■ EXERCISE DETAILS
Retype, word for word, each line between the lines holding "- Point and" and "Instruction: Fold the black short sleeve", inclusive, and leave the rest of the data alone.

Items listed in a dataset:
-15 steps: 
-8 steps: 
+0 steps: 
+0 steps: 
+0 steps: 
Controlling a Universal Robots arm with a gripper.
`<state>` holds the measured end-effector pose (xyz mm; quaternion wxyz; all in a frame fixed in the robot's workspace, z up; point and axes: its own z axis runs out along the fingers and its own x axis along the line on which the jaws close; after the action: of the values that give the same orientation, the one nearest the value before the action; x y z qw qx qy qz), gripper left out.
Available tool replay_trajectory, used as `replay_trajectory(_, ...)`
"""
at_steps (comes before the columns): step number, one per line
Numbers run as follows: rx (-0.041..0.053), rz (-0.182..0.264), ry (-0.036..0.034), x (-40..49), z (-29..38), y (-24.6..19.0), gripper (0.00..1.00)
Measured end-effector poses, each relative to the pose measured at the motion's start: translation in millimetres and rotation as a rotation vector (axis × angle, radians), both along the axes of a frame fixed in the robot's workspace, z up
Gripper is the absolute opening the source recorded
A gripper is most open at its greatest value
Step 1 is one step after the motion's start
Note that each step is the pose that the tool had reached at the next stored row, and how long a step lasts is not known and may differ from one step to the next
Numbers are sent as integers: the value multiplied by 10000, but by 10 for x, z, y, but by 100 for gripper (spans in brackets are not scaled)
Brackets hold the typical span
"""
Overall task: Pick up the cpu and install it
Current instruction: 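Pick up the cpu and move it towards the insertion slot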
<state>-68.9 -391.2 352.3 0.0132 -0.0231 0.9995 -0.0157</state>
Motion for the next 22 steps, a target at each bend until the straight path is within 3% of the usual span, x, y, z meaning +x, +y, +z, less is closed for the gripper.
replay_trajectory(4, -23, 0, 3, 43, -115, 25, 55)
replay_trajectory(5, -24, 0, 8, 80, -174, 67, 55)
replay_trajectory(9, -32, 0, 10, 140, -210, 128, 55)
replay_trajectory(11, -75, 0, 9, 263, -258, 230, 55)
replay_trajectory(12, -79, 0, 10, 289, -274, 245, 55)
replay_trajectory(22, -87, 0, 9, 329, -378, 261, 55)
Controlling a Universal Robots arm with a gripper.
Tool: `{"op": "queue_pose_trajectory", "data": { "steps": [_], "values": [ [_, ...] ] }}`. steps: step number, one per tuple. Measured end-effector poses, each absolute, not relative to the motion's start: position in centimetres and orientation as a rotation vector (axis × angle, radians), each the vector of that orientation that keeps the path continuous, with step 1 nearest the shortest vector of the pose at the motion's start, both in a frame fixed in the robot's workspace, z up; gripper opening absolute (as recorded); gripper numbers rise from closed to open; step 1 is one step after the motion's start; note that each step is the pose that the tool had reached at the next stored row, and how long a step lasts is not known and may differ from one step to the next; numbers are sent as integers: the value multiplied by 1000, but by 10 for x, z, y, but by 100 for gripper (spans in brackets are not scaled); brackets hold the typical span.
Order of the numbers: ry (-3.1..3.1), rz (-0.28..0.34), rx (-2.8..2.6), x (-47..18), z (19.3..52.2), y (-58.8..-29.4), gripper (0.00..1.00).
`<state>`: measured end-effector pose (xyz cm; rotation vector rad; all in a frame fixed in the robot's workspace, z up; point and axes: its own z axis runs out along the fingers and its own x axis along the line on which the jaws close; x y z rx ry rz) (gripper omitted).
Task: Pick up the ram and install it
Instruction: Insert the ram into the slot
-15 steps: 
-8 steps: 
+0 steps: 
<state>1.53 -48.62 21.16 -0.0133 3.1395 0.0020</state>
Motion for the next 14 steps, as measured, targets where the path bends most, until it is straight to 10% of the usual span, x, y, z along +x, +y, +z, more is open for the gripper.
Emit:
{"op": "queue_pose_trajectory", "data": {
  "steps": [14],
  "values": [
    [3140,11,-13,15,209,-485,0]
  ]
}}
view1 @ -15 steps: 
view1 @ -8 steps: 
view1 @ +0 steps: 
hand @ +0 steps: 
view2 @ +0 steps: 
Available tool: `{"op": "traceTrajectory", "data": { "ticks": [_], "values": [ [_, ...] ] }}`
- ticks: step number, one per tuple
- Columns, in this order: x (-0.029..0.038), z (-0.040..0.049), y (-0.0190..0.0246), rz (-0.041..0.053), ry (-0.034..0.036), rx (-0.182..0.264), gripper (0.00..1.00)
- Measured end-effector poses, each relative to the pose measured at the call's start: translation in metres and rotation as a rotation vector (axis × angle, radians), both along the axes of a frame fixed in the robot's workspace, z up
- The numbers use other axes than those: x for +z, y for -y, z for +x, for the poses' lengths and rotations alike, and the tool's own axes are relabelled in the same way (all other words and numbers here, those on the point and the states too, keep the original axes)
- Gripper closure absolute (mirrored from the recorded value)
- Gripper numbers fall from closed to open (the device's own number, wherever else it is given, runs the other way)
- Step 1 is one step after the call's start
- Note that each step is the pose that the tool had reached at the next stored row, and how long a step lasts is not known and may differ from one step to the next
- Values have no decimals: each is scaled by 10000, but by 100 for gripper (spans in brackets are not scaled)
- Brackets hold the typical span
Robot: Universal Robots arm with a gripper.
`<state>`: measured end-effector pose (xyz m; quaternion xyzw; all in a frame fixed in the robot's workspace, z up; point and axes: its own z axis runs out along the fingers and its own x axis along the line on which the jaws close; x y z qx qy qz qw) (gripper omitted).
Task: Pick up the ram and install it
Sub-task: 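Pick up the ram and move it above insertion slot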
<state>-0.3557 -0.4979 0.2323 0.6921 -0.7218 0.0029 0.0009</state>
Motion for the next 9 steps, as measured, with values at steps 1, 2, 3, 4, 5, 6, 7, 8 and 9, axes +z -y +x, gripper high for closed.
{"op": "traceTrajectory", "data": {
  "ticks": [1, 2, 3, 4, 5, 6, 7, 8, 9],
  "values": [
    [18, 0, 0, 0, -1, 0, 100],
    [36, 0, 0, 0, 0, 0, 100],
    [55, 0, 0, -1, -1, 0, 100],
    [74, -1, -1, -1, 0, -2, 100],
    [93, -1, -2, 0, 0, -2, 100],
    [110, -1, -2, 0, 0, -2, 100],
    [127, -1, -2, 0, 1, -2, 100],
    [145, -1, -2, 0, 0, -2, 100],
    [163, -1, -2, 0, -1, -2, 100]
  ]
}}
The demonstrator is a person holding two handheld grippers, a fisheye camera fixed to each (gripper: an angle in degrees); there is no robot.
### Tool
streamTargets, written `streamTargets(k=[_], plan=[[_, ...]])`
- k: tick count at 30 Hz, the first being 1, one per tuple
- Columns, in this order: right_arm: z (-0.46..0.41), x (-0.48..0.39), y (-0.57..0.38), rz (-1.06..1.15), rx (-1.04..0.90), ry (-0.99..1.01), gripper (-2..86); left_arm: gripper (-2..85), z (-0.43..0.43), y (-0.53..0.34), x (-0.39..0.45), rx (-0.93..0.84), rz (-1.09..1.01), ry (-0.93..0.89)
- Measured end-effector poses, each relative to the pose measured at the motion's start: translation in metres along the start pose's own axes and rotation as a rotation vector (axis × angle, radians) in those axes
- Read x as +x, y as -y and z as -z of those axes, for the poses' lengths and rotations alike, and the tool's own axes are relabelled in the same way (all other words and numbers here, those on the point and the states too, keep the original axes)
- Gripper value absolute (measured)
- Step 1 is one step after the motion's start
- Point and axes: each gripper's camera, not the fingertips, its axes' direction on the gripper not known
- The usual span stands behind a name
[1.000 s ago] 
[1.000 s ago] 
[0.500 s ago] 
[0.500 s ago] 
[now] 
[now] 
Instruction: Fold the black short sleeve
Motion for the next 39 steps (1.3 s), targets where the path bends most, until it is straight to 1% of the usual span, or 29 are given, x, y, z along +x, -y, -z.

■ RESULT OF THE EXERCISE
- Point and axes: each gripper's camera, not the fingertips, its axes' direction on the gripper not known
- The usual span stands behind a name
[1.000 s ago] 
[1.000 s ago] 
[0.500 s ago] 
[0.500 s ago] 
[now] 
[now] 
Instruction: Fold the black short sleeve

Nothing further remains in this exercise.